TASK DESCRIPTION: This exercise calls for every record to be set down exactly.
[SOURCE DATA — start]
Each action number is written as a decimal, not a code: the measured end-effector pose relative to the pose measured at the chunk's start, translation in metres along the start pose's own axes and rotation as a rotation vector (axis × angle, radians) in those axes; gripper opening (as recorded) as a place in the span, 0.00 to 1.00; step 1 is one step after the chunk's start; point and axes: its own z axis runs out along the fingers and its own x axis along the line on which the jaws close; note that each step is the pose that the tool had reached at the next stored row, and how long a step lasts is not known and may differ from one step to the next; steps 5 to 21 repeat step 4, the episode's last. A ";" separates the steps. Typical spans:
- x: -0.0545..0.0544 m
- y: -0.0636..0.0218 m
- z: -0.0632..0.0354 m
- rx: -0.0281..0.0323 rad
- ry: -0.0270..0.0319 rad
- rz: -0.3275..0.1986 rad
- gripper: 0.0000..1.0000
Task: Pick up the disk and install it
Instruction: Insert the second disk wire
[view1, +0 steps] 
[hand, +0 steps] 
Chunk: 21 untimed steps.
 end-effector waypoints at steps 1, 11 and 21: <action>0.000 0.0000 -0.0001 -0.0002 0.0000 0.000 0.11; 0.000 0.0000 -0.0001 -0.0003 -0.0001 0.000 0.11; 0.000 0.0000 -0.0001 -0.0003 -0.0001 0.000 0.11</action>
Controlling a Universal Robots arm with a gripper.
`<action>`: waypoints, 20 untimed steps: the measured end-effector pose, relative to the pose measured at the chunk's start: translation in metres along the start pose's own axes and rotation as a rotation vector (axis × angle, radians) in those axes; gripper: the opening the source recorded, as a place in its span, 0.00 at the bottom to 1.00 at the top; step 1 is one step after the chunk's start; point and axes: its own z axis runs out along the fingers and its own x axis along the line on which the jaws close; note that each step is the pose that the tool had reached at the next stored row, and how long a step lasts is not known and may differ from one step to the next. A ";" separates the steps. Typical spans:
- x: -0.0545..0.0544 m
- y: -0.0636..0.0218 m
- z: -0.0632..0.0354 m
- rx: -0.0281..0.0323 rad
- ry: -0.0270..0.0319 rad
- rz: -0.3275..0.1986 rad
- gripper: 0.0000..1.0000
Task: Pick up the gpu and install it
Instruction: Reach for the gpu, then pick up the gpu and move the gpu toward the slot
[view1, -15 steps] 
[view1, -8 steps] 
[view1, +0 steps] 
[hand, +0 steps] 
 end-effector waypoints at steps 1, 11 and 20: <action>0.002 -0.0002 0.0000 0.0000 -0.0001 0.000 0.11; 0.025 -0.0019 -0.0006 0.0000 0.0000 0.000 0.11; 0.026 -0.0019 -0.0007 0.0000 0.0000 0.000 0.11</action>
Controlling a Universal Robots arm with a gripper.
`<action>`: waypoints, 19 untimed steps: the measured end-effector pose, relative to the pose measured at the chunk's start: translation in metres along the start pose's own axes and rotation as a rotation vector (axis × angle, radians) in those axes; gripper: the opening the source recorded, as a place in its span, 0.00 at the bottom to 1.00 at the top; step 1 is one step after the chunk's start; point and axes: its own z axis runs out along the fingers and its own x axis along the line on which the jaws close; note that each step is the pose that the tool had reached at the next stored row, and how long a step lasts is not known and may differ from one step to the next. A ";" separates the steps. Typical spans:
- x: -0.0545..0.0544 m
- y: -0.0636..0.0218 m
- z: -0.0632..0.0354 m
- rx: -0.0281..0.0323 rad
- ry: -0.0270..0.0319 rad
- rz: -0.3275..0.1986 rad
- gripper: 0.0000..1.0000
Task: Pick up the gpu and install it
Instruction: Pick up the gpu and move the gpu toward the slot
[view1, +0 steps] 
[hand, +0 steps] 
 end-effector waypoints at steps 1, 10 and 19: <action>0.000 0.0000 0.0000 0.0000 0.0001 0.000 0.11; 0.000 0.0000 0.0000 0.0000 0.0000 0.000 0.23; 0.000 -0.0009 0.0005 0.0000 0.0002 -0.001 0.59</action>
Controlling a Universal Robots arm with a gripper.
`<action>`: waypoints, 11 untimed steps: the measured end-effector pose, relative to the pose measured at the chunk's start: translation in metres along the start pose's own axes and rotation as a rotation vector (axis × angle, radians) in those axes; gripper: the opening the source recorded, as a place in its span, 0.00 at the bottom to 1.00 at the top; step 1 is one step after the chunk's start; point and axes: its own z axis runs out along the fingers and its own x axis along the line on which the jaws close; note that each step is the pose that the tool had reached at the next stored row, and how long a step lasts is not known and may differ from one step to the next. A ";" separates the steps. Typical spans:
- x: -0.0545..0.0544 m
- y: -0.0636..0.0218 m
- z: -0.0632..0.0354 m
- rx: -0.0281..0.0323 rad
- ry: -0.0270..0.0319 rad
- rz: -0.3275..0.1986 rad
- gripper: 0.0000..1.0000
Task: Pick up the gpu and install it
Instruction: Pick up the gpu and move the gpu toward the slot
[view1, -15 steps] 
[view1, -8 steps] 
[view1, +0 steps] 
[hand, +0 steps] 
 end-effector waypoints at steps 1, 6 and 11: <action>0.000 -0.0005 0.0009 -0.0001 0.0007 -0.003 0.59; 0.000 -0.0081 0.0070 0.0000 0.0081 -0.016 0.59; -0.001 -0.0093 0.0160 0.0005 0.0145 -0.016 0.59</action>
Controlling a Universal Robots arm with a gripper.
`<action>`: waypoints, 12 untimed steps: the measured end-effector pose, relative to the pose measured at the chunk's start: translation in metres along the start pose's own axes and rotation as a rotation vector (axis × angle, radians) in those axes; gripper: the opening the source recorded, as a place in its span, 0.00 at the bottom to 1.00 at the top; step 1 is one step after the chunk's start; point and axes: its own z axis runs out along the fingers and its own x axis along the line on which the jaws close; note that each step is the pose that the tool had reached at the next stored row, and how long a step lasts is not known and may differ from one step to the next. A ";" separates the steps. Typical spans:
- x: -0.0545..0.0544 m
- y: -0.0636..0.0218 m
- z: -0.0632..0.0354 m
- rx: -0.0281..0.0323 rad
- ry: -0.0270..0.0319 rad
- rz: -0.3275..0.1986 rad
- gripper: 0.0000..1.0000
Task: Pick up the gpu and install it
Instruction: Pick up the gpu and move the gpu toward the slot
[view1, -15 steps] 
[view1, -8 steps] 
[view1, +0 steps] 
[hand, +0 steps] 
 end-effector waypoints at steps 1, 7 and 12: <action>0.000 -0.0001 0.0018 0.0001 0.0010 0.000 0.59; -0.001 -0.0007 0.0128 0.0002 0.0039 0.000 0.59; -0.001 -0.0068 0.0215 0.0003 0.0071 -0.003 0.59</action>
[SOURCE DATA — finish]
EXERCISE OUTPUT:
Each action number is written as a decimal, not a code: the measured end-effector pose relative to the pose measured at the chunk's start, translation in metres along the start pose's own axes and rotation as a rotation vector (axis × angle, radians) in those axes; gripper opening (as recorded) as a place in the span, 0.00 to 1.00; step 1 is one step after the chunk's start; point and axes: its own z axis runs out along the fingers and its own x axis along the line on which the jaws close; note that each step is the pose that the tool had reached at the next stored row, and how long a step lasts is not known and may differ from one step to the next; steps 5 to 21 repeat step 4, the episode's last. A ";" separates the steps. Typical spans:
- x: -0.0545..0.0544 m
- y: -0.0636..0.0218 m
- z: -0.0632..0.0354 m
- rx: -0.0281..0.0323 rad
- ry: -0.0270..0.0319 rad
- rz: -0.3275..0.1986 rad
- gripper: 0.0000..1.0000
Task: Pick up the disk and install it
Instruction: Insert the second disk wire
[view1, +0 steps] 
[hand, +0 steps] 
Chunk: 21 untimed steps.
 end-effector waypoints at steps 1, 11 and 21: <action>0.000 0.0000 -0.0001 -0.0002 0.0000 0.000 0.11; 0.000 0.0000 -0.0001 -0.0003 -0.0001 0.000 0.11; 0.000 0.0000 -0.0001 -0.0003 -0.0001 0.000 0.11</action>
Controlling a Universal Robots arm with a gripper.
`<action>`: waypoints, 20 untimed steps: the measured end-effector pose, relative to the pose measured at the chunk's start: translation in metres along the start pose's own axes and rotation as a rotation vector (axis × angle, radians) in those axes; gripper: the opening the source recorded, as a place in its span, 0.00 at the bottom to 1.00 at the top; step 1 is one step after the chunk's start; point and axes: its own z axis runs out along the fingers and its own x axis along the line on which the jaws close; note that each step is the pose that the tool had reached at the next stored row, and how long a step lasts is not known and may differ from one step to the next. A ";" separates the steps. Typical spans:
- x: -0.0545..0.0544 m
- y: -0.0636..0.0218 m
- z: -0.0632..0.0354 m
- rx: -0.0281..0.0323 rad
- ry: -0.0270..0.0319 rad
- rz: -0.3275..0.1986 rad
- gripper: 0.0000..1.0000
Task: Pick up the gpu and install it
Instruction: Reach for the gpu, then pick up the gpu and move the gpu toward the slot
[view1, -15 steps] 
[view1, -8 steps] 
[view1, +0 steps] 
[hand, +0 steps] 
 end-effector waypoints at steps 1, 11 and 20: <action>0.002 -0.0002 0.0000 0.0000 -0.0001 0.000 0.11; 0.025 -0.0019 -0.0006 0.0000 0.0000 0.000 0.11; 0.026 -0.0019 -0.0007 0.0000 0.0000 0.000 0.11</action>
Controlling a Universal Robots arm with a gripper.
`<action>`: waypoints, 19 untimed steps: the measured end-effector pose, relative to the pose measured at the chunk's start: translation in metres along the start pose's own axes and rotation as a rotation vector (axis × angle, radians) in those axes; gripper: the opening the source recorded, as a place in its span, 0.00 at the bottom to 1.00 at the top; step 1 is one step after the chunk's start; point and axes: its own z axis runs out along the fingers and its own x axis along the line on which the jaws close; note that each step is the pose that the tool had reached at the next stored row, and how long a step lasts is not known and may differ from one step to the next. A ";" separates the steps. Typical spans:
- x: -0.0545..0.0544 m
- y: -0.0636..0.0218 m
- z: -0.0632..0.0354 m
- rx: -0.0281..0.0323 rad
- ry: -0.0270..0.0319 rad
- rz: -0.3275..0.1986 rad
- gripper: 0.0000..1.0000
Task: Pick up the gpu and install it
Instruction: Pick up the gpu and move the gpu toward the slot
[view1, +0 steps] 
[hand, +0 steps] 
 end-effector waypoints at steps 1, 10 and 19: <action>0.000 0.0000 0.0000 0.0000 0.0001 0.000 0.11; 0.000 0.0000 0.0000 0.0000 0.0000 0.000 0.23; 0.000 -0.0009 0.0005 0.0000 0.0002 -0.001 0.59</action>
Controlling a Universal Robots arm with a gripper.
`<action>`: waypoints, 11 untimed steps: the measured end-effector pose, relative to the pose measured at the chunk's start: translation in metres along the start pose's own axes and rotation as a rotation vector (axis × angle, radians) in those axes; gripper: the opening the source recorded, as a place in its span, 0.00 at the bottom to 1.00 at the top; step 1 is one step after the chunk's start; point and axes: its own z axis runs out along the fingers and its own x axis along the line on which the jaws close; note that each step is the pose that the tool had reached at the next stored row, and how long a step lasts is not known and may differ from one step to the next. A ";" separates the steps. Typical spans:
- x: -0.0545..0.0544 m
- y: -0.0636..0.0218 m
- z: -0.0632..0.0354 m
- rx: -0.0281..0.0323 rad
- ry: -0.0270..0.0319 rad
- rz: -0.3275..0.1986 rad
- gripper: 0.0000..1.0000
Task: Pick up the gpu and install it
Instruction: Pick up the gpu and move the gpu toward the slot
[view1, -15 steps] 
[view1, -8 steps] 
[view1, +0 steps] 
[hand, +0 steps] 
 end-effector waypoints at steps 1, 6 and 11: <action>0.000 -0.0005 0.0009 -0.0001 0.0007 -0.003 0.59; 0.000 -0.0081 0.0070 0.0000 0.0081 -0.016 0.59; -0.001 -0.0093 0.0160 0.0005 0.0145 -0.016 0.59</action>
Controlling a Universal Robots arm with a gripper.
`<action>`: waypoints, 12 untimed steps: the measured end-effector pose, relative to the pose measured at the chunk's start: translation in metres along the start pose's own axes and rotation as a rotation vector (axis × angle, radians) in those axes; gripper: the opening the source recorded, as a place in its span, 0.00 at the bottom to 1.00 at the top; step 1 is one step after the chunk's start; point and axes: its own z axis runs out along the fingers and its own x axis along the line on which the jaws close; note that each step is the pose that the tool had reached at the next stored row, and how long a step lasts is not known and may differ from one step to the next. A ";" separates the steps. Typical spans:
- x: -0.0545..0.0544 m
- y: -0.0636..0.0218 m
- z: -0.0632..0.0354 m
- rx: -0.0281..0.0323 rad
- ry: -0.0270..0.0319 rad
- rz: -0.3275..0.1986 rad
- gripper: 0.0000..1.0000
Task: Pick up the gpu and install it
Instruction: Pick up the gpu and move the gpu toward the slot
[view1, -15 steps] 
[view1, -8 steps] 
[view1, +0 steps] 
[hand, +0 steps] 
 end-effector waypoints at steps 1, 7 and 12: <action>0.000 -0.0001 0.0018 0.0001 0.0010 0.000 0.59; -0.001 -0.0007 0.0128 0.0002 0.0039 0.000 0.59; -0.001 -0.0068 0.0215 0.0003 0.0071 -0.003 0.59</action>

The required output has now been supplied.